Work required >> Find the lines of the listing that contain the string "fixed", and return them.

= Beginning of Section =

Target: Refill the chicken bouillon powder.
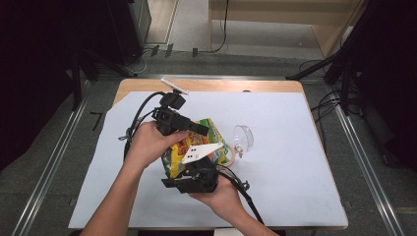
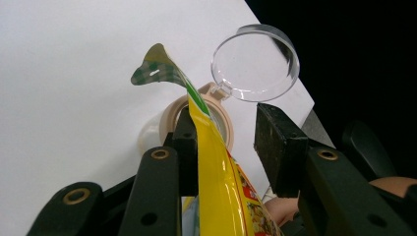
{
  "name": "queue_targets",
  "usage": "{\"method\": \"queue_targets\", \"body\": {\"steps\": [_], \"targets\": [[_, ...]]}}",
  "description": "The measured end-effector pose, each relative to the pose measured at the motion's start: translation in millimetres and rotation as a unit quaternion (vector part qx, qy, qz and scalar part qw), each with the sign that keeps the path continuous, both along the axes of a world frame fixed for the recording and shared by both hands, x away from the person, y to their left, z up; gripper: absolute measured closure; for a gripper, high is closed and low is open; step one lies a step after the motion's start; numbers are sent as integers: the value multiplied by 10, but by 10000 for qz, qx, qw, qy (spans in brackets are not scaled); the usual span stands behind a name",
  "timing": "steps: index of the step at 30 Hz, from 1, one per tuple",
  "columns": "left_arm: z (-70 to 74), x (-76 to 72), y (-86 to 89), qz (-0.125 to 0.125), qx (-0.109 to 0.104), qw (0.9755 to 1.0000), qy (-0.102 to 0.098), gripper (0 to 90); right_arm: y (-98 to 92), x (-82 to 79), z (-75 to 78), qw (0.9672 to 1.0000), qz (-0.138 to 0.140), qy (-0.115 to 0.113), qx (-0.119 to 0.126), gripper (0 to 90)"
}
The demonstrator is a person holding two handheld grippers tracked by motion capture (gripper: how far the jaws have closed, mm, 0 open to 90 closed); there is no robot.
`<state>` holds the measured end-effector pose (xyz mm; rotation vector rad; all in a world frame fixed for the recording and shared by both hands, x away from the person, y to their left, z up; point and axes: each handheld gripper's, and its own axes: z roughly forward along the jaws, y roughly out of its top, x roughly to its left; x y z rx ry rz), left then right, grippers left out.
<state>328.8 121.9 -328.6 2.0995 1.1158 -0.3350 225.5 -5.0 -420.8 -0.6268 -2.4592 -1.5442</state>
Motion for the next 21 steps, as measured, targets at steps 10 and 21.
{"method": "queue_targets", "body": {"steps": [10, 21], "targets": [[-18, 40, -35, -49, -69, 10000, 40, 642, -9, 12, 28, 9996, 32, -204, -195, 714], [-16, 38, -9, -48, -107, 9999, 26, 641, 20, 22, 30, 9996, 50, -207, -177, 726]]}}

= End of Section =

Completed task >>
  "description": "The measured end-effector pose, each relative to the pose measured at the motion's start: translation in millimetres and rotation as a unit quaternion (vector part qx, qy, qz and scalar part qw), each with the sign that keeps the path continuous, both along the axes of a world frame fixed for the recording and shared by both hands, x away from the person, y to their left, z up; gripper: absolute measured closure; for a gripper, high is closed and low is open; step one lies a step after the motion's start; numbers are sent as integers: the value multiplied by 10, but by 10000 for qz, qx, qw, qy (spans in brackets are not scaled); the usual span stands behind a name",
`<state>` holds the measured end-effector pose (xyz mm; rotation vector rad; all in a world frame fixed for the recording and shared by both hands, x away from the person, y to their left, z up; point and axes: each handheld gripper's, and its own axes: z roughly forward along the jaws, y roughly out of its top, x roughly to its left; x y z rx ry rz), left then right, grippers left out.

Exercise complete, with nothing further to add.